Though I also don't think Syracuse was a longshot (or even out of the discussion) at making the NCAA Tournament -- IT'S FEBRUARY 4, PEOPLE! -- deciding to exclude itself from postseason play this season was a good move for the school. Even with the Penn State settlement as precedent, an NCAA-imposed postseason ban for this season -- or even longer -- would still take time to be settled or adjudicated in court. So by Syracuse taking this action now, in hopes of avoiding worse penalties when the NCAA finally decides to make public its decision, it allows for the possibility of more clarity on how the school moves on from these infractions.

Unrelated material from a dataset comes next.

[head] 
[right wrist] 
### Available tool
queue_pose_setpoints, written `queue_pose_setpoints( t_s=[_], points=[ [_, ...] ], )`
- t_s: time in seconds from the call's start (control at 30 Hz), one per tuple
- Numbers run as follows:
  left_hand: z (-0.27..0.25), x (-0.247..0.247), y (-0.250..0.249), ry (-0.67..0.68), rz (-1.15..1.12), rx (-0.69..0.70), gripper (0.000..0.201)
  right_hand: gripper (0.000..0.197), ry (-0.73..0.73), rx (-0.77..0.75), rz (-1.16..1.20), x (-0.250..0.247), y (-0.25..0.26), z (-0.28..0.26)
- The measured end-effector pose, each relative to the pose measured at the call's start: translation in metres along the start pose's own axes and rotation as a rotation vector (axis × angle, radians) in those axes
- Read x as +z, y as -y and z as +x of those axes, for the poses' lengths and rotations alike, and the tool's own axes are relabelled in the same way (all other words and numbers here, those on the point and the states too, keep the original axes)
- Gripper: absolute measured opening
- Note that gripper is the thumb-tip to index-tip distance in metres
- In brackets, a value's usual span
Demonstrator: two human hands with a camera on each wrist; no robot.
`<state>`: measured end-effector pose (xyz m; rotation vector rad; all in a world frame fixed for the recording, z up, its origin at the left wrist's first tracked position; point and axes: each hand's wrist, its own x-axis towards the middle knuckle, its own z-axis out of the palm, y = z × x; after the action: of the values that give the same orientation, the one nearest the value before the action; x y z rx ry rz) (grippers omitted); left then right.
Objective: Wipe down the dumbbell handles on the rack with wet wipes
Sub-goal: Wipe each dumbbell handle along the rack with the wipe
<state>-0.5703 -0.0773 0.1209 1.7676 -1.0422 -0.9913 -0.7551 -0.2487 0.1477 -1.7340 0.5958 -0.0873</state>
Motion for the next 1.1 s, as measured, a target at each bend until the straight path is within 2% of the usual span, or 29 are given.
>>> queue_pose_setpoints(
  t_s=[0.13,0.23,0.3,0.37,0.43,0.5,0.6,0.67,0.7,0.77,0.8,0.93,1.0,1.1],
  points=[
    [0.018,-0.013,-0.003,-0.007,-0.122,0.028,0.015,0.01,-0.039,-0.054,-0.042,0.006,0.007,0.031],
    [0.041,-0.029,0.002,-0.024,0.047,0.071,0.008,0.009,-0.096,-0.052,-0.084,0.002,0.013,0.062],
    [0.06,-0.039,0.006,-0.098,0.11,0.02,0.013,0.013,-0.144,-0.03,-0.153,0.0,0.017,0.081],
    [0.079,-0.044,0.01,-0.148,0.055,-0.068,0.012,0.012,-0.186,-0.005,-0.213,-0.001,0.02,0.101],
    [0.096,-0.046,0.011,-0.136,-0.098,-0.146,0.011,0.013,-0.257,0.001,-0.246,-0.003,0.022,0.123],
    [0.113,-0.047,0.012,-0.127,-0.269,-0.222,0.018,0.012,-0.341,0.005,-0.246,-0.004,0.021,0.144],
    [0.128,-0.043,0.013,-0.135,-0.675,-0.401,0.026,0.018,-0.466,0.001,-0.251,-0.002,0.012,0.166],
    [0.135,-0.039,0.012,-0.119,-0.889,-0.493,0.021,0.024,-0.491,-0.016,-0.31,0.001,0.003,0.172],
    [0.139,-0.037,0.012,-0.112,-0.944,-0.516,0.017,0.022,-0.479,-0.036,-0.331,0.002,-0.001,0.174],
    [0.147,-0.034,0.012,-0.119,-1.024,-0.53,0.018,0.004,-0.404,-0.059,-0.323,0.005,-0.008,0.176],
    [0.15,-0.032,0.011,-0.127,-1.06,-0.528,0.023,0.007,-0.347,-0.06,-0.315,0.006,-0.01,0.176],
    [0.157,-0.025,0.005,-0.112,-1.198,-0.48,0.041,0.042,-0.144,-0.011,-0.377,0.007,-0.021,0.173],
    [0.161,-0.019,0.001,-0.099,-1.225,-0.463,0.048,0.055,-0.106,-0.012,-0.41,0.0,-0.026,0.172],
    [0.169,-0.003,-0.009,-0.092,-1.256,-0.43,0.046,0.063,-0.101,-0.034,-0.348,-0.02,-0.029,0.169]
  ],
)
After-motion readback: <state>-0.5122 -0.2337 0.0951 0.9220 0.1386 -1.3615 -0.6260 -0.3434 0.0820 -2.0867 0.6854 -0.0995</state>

A school -- which, let's remember, is a MEMBER INSTITUTION OF THE NCAA -- should not be left in the dark for nine years. It should not be subject to an investigation which continues to expand in scope without resolution of the initial allegations. It should not be held mute to discuss the process. It should not be denied the opportunity to defend itself to the public -- and to the students, parents, and fans who support the institution. Due process and constitutional protections exist in the criminal justice system because our founding fathers had an inherent distrust in the tyrannical government it separated from -- and the transparency and public nature of the criminal justice system was an attempt to create public confidence in the system that governs the people.
Because when you're playing by the book, when you're ensuring fairness, why would you keep that secret?